Given data:
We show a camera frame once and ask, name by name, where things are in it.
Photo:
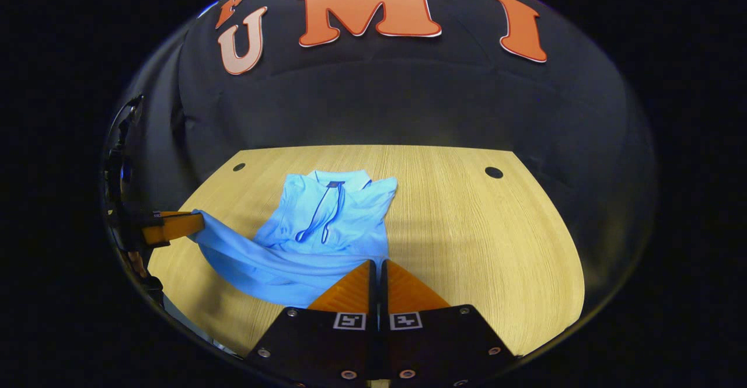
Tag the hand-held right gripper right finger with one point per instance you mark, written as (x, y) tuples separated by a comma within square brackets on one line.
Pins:
[(437, 347)]

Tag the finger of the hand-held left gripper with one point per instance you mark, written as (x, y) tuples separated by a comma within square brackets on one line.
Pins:
[(175, 226)]

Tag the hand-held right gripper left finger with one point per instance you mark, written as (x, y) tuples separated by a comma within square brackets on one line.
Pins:
[(327, 347)]

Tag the light blue T-shirt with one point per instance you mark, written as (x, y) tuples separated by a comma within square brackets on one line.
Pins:
[(362, 219)]

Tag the black backdrop cloth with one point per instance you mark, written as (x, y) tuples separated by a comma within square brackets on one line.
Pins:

Task prompt:
Copy every record exactly as it appears, apart from any pictures.

Your solution:
We show a camera frame once and ask, name by name, where things are in it.
Photo:
Tag the hand-held right gripper right finger with one point per instance you mark, written as (x, y) tuples separated by a comma within square brackets on one line.
Pins:
[(437, 347)]

Tag the finger of the hand-held left gripper with one point per instance you mark, written as (x, y) tuples separated by a comma within square brackets on one line.
Pins:
[(175, 226)]

Tag the hand-held right gripper left finger with one point per instance you mark, written as (x, y) tuples separated by a comma within square brackets on one line.
Pins:
[(327, 347)]

Tag the light blue T-shirt with one point per instance you mark, written as (x, y) tuples separated by a comma within square brackets on one line.
Pins:
[(362, 219)]

Tag the black backdrop cloth with one point per instance you mark, written as (x, y) tuples separated by a comma within square brackets on one line.
Pins:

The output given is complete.